White strawberries can be found in some markets in Japan and California during peak season.
There are several varieties of White strawberries. There are two true species (Fragaria vesca and Fragaria chiloensis), which are known as Alpine Strawberries and Beach strawberries. Both of these varieties will grow true from seed as they are not hybrids. The Beach strawberry was instrumental in the cross-breeding that resulted in the large, red, plump strawberry varieties available today. Red strawberries contain protein redden, which transforms their color to red when they reach full ripeness. White strawberries are either deficient in or completely lack this protein. Red and White strawberries share the same molecule responsible for the aroma of ripe strawberries.

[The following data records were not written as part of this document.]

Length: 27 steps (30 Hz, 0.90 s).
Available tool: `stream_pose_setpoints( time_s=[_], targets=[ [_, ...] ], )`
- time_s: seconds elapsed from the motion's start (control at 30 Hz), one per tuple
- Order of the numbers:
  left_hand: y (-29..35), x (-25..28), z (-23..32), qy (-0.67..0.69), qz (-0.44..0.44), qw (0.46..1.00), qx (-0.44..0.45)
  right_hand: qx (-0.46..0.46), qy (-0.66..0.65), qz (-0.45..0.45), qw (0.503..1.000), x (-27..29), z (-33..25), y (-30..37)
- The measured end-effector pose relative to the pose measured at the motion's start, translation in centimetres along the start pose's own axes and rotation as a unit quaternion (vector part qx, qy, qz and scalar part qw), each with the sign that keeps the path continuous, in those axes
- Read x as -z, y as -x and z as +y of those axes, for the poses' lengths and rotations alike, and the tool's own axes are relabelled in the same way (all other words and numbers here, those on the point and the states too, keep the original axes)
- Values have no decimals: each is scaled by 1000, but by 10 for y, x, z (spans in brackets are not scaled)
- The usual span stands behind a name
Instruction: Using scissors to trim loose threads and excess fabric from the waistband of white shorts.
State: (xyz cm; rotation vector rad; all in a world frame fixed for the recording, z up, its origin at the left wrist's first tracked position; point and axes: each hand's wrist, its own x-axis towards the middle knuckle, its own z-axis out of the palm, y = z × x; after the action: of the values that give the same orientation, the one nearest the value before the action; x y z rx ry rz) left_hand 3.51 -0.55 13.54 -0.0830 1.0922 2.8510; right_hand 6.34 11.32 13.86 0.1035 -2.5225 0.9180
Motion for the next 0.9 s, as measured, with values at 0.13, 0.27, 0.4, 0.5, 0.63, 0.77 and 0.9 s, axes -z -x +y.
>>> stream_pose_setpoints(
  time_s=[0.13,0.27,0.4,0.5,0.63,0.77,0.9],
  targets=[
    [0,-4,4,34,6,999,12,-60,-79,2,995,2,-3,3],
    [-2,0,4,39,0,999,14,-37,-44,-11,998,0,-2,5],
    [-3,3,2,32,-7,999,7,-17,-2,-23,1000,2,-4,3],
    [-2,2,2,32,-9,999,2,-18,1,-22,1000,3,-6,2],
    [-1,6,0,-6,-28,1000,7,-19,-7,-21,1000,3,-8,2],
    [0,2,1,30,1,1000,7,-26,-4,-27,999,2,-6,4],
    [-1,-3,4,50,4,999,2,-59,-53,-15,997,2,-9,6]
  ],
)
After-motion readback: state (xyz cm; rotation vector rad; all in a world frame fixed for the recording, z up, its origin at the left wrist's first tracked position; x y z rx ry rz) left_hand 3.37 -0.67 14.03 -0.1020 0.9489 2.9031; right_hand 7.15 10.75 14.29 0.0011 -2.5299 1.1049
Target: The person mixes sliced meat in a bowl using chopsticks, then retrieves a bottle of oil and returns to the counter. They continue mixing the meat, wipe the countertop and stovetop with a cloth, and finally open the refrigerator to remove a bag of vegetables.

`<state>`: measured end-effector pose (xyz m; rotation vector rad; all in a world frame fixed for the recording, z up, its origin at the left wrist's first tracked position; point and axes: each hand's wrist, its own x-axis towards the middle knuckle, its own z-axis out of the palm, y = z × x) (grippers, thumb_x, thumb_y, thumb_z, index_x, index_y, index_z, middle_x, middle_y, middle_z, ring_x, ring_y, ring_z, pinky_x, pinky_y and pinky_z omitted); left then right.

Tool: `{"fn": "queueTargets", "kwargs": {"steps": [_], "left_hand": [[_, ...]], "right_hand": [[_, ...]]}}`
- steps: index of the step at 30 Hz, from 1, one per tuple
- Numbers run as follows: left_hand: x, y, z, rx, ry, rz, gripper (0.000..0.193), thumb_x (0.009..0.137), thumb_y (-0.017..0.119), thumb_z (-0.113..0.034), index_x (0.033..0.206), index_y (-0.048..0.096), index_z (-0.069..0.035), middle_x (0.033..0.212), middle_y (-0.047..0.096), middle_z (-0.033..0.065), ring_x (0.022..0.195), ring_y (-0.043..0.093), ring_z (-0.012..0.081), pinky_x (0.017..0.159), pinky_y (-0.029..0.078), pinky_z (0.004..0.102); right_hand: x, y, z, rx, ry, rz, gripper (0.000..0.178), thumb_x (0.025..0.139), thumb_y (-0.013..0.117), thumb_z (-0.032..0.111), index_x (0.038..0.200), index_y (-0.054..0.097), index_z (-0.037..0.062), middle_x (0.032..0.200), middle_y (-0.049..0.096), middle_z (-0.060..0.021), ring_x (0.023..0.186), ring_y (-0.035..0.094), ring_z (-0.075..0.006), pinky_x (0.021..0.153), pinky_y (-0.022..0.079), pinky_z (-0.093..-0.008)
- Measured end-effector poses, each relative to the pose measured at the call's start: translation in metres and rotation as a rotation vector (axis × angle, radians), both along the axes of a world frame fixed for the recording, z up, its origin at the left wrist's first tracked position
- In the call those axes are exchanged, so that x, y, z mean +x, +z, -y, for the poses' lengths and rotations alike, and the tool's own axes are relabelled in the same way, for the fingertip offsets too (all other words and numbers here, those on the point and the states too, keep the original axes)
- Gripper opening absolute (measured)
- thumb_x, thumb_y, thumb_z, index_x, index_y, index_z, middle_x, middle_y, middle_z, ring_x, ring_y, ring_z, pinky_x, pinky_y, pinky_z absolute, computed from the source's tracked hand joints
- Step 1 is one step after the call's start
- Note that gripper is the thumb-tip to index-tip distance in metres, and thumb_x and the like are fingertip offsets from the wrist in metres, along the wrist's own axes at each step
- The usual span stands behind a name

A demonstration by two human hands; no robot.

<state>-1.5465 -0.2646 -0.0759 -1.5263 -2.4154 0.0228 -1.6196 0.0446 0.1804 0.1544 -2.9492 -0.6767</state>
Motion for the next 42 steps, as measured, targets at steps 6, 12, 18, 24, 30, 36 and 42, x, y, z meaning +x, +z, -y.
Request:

White strawberries are versatile because of their varied sugar content and acidity. Wherever strawberries are called within a recipe, White strawberries can easily be utilized. White strawberries can be used in both sweet and savory preparations, and shine either raw or cooked. They can be eaten fresh out of hand whole, sliced, pureed and used within ice creams, gelatos, granitas, sorbets and cocktails. Complimentary pairings include, vanilla, oranges, pineapple, cloves, grapefruit, lemons, limes, watermelon, cream, yogurt, ginger, brown sugar, chiles, bacon, basil, mint, lemon verbena, fennel, lavender, and cheeses such as blue cheese, feta and chevre.
The two species of White strawberries are native to both the Old World and the New World. Fragaria vesca is native to Europe. Fragaria chiloensis is a wild species of strawberry native to Chile. They continue to grow in both wild and domesticated form, though their commercial relevance is slight.